An apparatus for optimizing a handover parameter for load balance between cells in a system collects statistical information of a network load state collected from the cells in the system, detects an overload cell from the statistical information, and changes an offset value of a serving cell in an A3 event and an offset value of a neighboring cell if the overload call corresponds to the serving cell. And the apparatus for optimizing a handover parameter transmits the offset value of the serving cell and an offset value of a target cell of a movable terminal to the serving cell. At this time, the offset value of the neighboring cell includes the offset value of the target cell of the movable terminal among the terminals connected to the serving cell. Accordingly, the present invention can reduce a radio resource control (RRC) signaling overload.

Description

[0001] APPARATUS AND METHOD FOR OPTIMIZING HANDOVER PARAMETERS [0002]

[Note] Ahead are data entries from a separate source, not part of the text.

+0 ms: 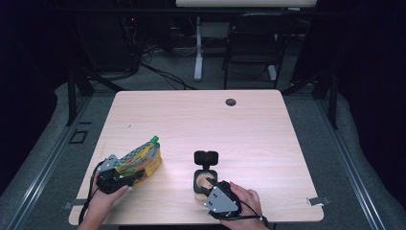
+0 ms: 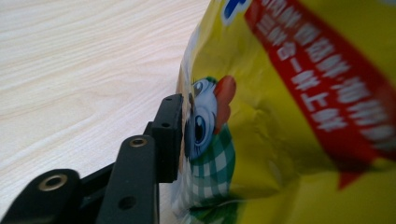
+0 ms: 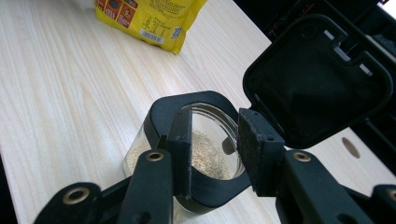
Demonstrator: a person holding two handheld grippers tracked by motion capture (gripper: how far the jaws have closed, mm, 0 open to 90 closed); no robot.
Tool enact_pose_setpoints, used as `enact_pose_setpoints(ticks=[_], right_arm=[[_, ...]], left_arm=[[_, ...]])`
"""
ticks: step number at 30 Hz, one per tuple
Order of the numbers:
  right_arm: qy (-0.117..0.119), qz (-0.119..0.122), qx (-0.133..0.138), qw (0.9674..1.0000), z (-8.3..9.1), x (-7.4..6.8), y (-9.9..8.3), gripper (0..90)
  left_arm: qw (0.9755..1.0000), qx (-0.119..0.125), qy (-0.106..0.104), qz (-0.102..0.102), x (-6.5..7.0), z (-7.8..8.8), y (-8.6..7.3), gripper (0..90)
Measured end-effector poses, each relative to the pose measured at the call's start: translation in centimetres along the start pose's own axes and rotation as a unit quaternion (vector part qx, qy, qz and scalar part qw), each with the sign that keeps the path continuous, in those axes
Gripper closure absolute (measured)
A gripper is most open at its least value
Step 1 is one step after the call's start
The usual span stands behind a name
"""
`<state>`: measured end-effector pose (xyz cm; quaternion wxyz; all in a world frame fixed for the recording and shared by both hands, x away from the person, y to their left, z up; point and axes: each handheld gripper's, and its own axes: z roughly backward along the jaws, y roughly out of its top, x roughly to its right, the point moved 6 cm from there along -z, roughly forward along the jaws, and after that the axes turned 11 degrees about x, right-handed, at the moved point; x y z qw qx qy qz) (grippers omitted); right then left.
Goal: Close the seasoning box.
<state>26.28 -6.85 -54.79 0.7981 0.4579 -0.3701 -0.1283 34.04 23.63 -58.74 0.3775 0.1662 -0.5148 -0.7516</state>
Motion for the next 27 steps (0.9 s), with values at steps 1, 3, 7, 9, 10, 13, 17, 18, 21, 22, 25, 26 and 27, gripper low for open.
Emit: enact_pose_setpoints(ticks=[1,3,7,9,10,13,17,18,21,22,25,26,27], right_arm=[[0.002,-0.007,0.001,1.0,0.0,0.1,0.0,66.2],[0.003,-0.014,0.0,0.9999,0.0,0.2,0.0,66.2],[0.003,-0.022,0.001,0.9997,0.0,0.3,-0.1,66.1],[0.005,-0.026,0.0,0.9997,0.0,0.4,-0.1,65.8],[0.005,-0.026,0.001,0.9996,0.0,0.3,-0.1,65.7],[0.005,-0.027,0.002,0.9996,0.0,0.4,-0.1,65.5],[0.006,-0.034,0.003,0.9994,0.0,0.5,-0.1,65.2],[0.007,-0.037,0.004,0.9993,0.0,0.6,-0.1,65.1],[0.008,-0.044,0.006,0.999,0.1,0.7,-0.1,64.8],[0.006,-0.044,0.007,0.999,0.1,0.8,-0.1,64.8],[0.006,-0.046,0.008,0.9989,0.1,0.9,-0.1,64.7],[0.007,-0.048,0.009,0.9988,0.1,0.9,-0.1,64.5],[0.007,-0.05,0.008,0.9987,0.2,1.0,-0.1,64.5]], left_arm=[[1.0,0.001,0.001,-0.001,-0.1,0.1,0.0,56.7],[1.0,0.004,0.004,0.005,-0.2,0.2,0.1,54.1],[0.9999,0.014,0.006,0.008,-0.2,0.5,0.2,49.1],[0.9998,0.019,-0.003,0.009,-0.1,0.7,0.3,46.7],[0.9997,0.02,-0.007,0.011,0.0,0.8,0.3,45.8],[0.9996,0.022,-0.01,0.012,0.3,0.9,0.4,43.1],[0.9997,0.022,-0.008,0.01,0.5,1.1,0.6,40.6],[0.9996,0.024,-0.006,0.012,0.5,1.1,0.6,40.3],[0.9994,0.03,-0.001,0.019,0.4,1.3,0.7,39.4],[0.9994,0.028,-0.002,0.019,0.4,1.4,0.6,39.3],[0.9992,0.029,0.0,0.026,0.3,1.5,0.6,39.1],[0.9991,0.03,0.002,0.029,0.3,1.5,0.6,39.1],[0.9991,0.029,0.003,0.029,0.3,1.6,0.6,39.0]])
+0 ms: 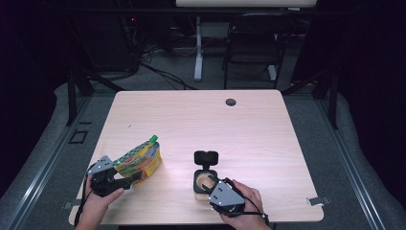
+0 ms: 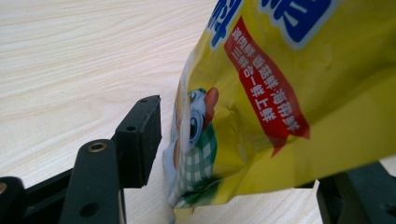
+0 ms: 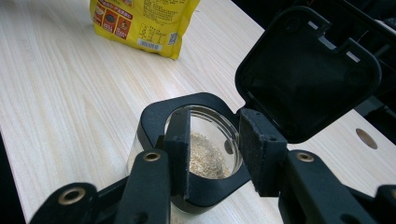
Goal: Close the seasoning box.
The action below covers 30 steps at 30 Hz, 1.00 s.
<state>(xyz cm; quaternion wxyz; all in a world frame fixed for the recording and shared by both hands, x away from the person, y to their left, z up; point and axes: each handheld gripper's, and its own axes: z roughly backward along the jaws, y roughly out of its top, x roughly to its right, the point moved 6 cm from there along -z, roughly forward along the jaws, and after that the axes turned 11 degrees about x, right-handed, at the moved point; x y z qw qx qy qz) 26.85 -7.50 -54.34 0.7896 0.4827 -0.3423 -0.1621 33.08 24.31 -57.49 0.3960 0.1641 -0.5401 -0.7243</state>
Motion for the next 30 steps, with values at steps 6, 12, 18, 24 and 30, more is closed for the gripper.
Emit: enact_pose_setpoints(ticks=[6,12,18,24,30], right_arm=[[-0.002,-0.007,0.0,1.0,0.1,0.3,0.0,64.0],[-0.002,-0.014,0.002,0.9999,0.1,0.4,0.0,63.7],[-0.003,-0.016,0.003,0.9999,0.1,0.4,0.1,63.6],[-0.002,-0.019,0.004,0.9998,0.2,0.5,0.1,63.5],[-0.003,-0.021,0.002,0.9998,0.2,0.5,0.1,63.1]], left_arm=[[1.0,-0.004,0.003,0.0,-0.1,0.5,-0.1,38.8],[1.0,-0.004,0.002,0.002,0.0,0.9,0.1,38.0],[1.0,-0.008,0.006,0.002,0.4,0.9,0.0,38.0],[1.0,-0.005,0.003,-0.001,0.8,1.3,0.0,37.8],[0.9998,-0.012,0.013,-0.005,0.9,2.2,-0.5,37.7]])
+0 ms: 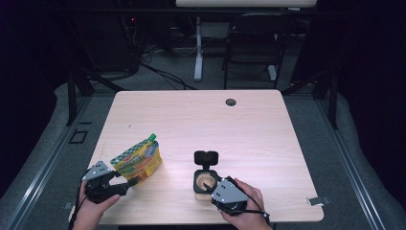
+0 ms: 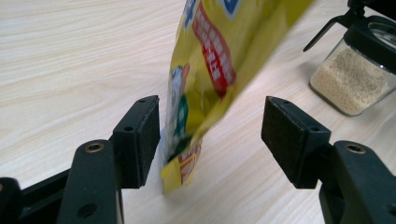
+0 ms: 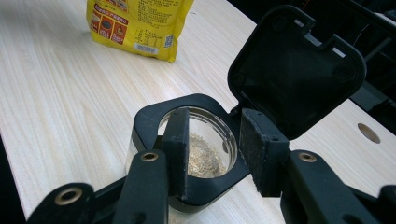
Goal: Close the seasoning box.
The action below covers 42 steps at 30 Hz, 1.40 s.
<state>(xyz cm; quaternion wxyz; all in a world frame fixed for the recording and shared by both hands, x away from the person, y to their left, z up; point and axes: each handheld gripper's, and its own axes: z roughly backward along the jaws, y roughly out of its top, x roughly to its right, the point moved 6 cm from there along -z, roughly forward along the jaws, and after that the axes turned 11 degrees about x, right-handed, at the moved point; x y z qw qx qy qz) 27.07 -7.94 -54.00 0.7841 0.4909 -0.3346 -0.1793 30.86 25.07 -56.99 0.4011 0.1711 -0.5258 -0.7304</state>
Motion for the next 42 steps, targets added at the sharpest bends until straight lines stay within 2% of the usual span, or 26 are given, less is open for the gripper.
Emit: enact_pose_setpoints(ticks=[3,9,11,13,18,22,23,25,28,33,36,42], right_arm=[[0.001,-0.003,-0.002,1.0,0.1,0.1,0.0,62.8],[0.0,-0.025,-0.002,0.9997,0.2,0.9,0.3,60.0],[-0.002,-0.037,-0.005,0.9993,0.3,1.4,0.3,59.8],[-0.005,-0.061,0.002,0.9981,0.4,2.1,0.4,59.2],[-0.008,-0.106,-0.003,0.9944,0.5,3.7,0.5,55.6],[-0.01,-0.115,-0.017,0.9932,0.4,4.9,0.2,53.1],[-0.009,-0.119,-0.015,0.9927,0.3,5.1,0.2,53.1],[-0.005,-0.13,-0.014,0.9915,0.0,5.6,0.3,52.7],[0.005,-0.149,-0.014,0.9888,-0.7,6.0,0.2,52.3],[0.006,-0.157,-0.015,0.9875,-1.0,6.5,0.1,51.1],[0.016,-0.172,-0.008,0.9849,-1.2,6.8,0.2,50.7],[0.024,-0.176,0.0,0.9841,-1.8,7.0,0.5,49.5]], left_arm=[[0.9999,0.002,0.007,0.01,0.0,0.7,-0.2,37.9],[0.9998,-0.003,0.017,0.009,0.2,1.8,-0.8,43.7],[0.9997,0.005,0.016,0.017,0.3,2.1,-0.7,47.2],[0.9996,0.007,0.014,0.022,0.4,2.4,-0.7,51.2],[0.9999,0.006,0.012,0.009,1.0,3.0,-0.7,62.0],[0.9998,0.003,0.017,-0.009,1.4,3.3,-0.6,71.3],[0.9997,0.004,0.022,-0.014,1.4,3.4,-0.6,71.5],[0.9996,0.006,0.027,-0.007,1.4,3.4,-0.6,71.2],[0.9996,0.008,0.027,-0.007,1.3,3.4,-0.5,70.2],[0.9996,0.006,0.028,-0.001,1.0,3.8,-0.6,69.8],[0.9995,0.004,0.03,-0.003,1.0,4.0,-0.8,69.7],[0.9995,0.001,0.033,0.001,1.0,5.0,-1.3,72.9]])
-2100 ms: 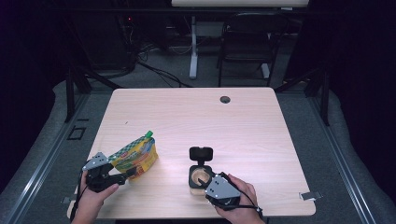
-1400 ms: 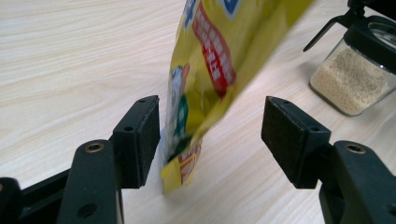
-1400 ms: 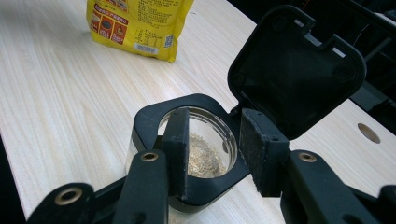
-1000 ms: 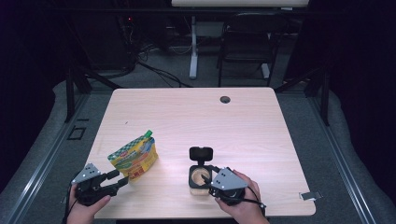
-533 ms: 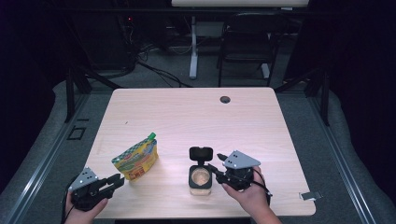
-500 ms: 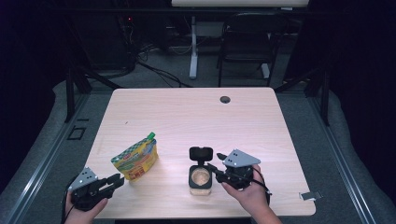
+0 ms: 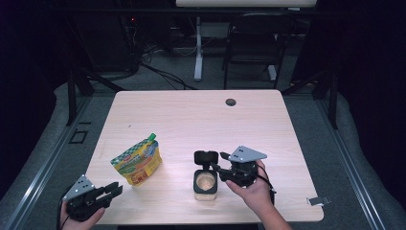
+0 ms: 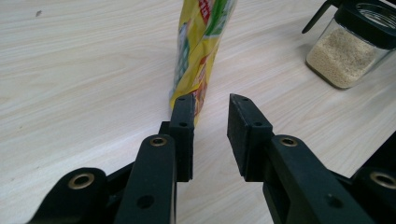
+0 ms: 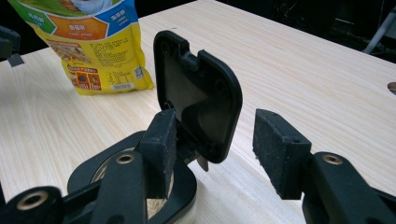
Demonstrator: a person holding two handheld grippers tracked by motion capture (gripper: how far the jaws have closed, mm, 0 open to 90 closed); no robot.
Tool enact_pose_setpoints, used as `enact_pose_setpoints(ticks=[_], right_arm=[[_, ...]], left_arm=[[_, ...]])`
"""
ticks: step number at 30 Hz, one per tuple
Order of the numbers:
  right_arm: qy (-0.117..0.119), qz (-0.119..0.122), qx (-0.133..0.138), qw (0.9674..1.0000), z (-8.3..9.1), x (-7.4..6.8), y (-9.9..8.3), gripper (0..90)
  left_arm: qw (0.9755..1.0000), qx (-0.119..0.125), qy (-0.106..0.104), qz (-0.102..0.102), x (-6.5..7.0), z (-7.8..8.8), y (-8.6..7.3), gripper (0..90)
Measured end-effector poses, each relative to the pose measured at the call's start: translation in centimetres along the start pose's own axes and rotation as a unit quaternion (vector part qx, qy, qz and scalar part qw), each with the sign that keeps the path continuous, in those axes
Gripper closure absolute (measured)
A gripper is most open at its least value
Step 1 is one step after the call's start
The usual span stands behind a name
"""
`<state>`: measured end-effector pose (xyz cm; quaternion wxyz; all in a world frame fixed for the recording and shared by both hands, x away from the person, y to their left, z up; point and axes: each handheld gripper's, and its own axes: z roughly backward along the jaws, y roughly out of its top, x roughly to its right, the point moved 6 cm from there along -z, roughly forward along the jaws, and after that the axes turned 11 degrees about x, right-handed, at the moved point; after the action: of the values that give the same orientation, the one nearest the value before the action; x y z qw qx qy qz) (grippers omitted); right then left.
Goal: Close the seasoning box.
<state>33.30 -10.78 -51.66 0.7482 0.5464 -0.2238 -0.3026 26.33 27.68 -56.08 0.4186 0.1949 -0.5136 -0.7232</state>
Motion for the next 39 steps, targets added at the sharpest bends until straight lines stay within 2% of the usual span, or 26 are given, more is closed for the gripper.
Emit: enact_pose_setpoints(ticks=[4,8,9,14,18,24,34,39], right_arm=[[0.004,-0.003,0.002,1.0,-0.5,0.1,0.1,48.5],[0.01,0.004,0.009,0.9999,-0.6,0.0,0.3,48.7],[0.009,0.004,0.012,0.9999,-0.6,0.0,0.3,49.0],[0.013,0.014,0.018,0.9997,-0.5,-0.1,0.6,52.5],[0.018,0.022,0.025,0.9993,-0.4,-0.3,0.8,57.1],[0.014,0.044,0.02,0.9987,0.0,-0.3,0.8,66.7],[0.009,0.076,0.012,0.997,0.4,-0.6,0.8,76.3],[0.011,0.081,0.01,0.9966,0.7,-0.8,0.7,79.1]], left_arm=[[1.0,0.009,-0.002,-0.001,0.2,0.3,0.2,78.7],[0.9997,0.004,-0.011,-0.022,1.1,0.1,0.2,83.6],[0.9995,0.002,-0.018,-0.026,1.4,-0.1,0.2,84.9],[0.999,0.0,-0.031,-0.032,2.1,-0.6,0.3,89.0],[0.9984,-0.006,-0.039,-0.04,2.5,-1.0,0.2,89.0],[0.9972,-0.018,-0.052,-0.05,3.2,-1.8,0.0,88.3],[0.9973,-0.02,-0.048,-0.051,2.9,-1.8,-0.2,86.7],[0.9975,-0.021,-0.046,-0.05,2.8,-1.9,-0.3,86.6]])
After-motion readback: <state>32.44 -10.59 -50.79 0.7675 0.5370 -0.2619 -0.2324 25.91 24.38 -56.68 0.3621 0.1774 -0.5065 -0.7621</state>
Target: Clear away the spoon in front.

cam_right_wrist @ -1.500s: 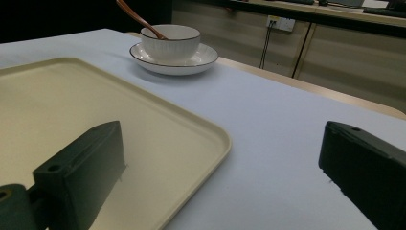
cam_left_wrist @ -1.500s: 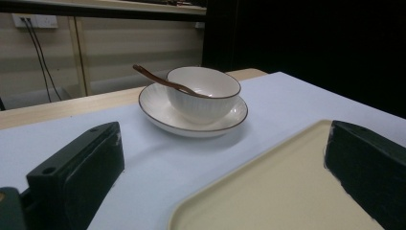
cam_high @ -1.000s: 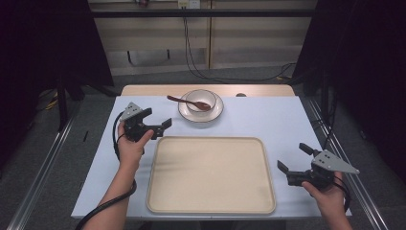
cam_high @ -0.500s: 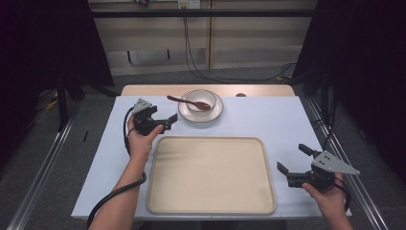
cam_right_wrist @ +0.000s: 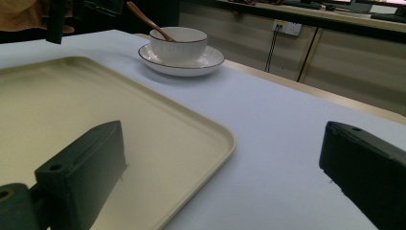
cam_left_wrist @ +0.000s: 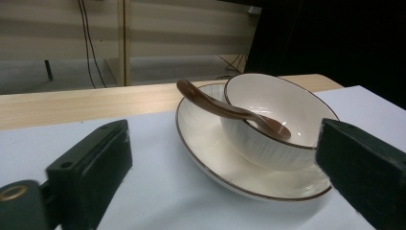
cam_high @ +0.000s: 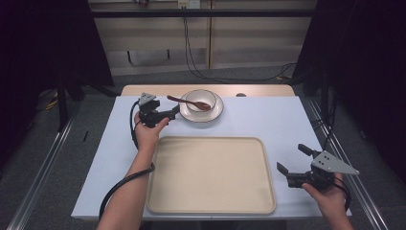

The present invention relates to a handover parameter optimization method and apparatus, and more particularly, to a handover parameter optimization method and apparatus for efficiently balancing inter-cell load balancing.

Small cell base stations extend the concept to small cell base stations, starting with the concept of femtocells, in order to increase indoor coverage and improve call quality and reduce operating costs.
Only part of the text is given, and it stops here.